Der Berichterstatter kann eine solche Anordnung im schriftlichen Verfahren oder im Zwischenverfahren erlassen, nachdem er der gegnerischen/dritten Partei Gelegenheit rechtliches Gehör gewährt hat.
Im Hinblick auf die Verfahrensleitungskompetenzen des Berichterstatters, des vorsitzenden Richters oder des Panels ein Ermessensspielraum besteht bei der Entscheidung über einen Antrag auf Anordnung zur Beweismittelvorlage, was auch die Bestimmung der Reihenfolge, in der strittige Punkte entschieden werden, einschließt. In Ausnahmefällen kann eine mündliche Verhandlung gemäß Regel 114 EPGVO vertagt werden, um weitere Beweisvorträge einzuladen.1)

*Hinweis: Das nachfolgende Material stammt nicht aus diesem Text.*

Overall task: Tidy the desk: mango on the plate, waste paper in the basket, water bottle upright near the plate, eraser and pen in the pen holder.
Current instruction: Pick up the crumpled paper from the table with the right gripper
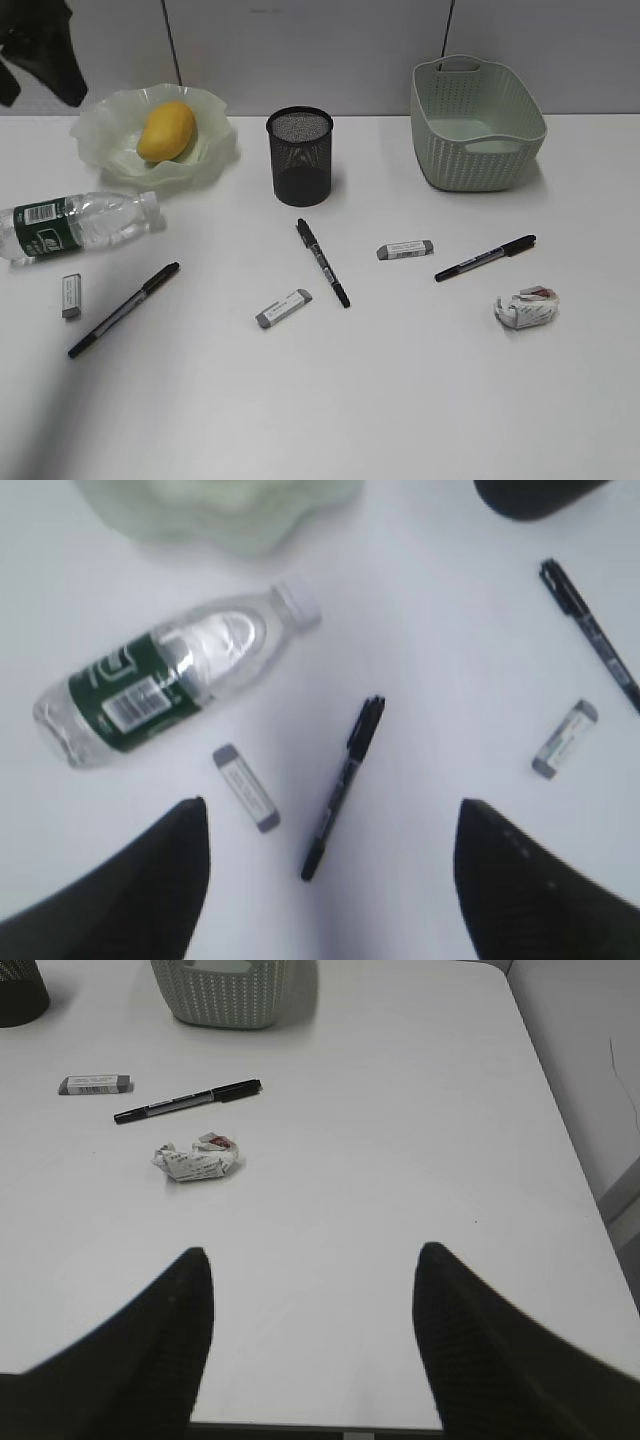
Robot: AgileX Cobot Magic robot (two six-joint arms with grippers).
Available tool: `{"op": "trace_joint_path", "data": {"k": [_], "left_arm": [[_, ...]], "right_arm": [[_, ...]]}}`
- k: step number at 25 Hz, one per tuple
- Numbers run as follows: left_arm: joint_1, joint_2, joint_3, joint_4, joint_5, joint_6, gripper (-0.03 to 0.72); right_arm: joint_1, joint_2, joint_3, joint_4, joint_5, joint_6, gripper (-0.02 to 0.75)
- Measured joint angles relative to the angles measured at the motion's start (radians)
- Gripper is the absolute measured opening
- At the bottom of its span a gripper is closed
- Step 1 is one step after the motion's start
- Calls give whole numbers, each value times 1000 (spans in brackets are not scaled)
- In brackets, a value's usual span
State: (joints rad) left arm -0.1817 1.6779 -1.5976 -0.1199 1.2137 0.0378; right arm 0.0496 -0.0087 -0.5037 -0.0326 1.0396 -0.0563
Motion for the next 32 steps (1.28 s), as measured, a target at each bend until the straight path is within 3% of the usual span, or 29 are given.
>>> {"op": "trace_joint_path", "data": {"k": [4, 9, 16, 25, 32], "left_arm": [[0, -170, 225, 9, -11, 0, 571], [0, -426, 522, 9, -162, 0, 564], [0, -813, 807, 5, -330, 0, 554], [0, -1310, 959, 4, -303, 0, 543], [0, -1452, 966, 12, -246, 0, 539]], "right_arm": [[0, 0, 0, 0, 0, 0, 502], [0, 0, 0, 0, 0, 0, 502], [0, 0, 0, 0, 0, 0, 498], [0, 0, 0, 0, 0, 0, 496], [0, 0, 0, 0, 0, 0, 496]]}}
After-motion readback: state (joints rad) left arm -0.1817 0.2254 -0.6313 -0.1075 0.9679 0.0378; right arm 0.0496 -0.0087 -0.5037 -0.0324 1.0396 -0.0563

Die Darlegungs- und Beweislast für das Vorliegen der Voraussetzungen zur Anordnung der Vorlage von Beweismitteln liegt beim Antragsteller.2)
Regel 190 → Anordnung der Beweisvorlage
Erlaubt dem Gericht, auf Antrag einer Partei die Vorlage von Beweismitteln durch die gegnerische Partei oder eine dritte Partei anzuordnen und beschreibt die Anforderungen an den Antrag.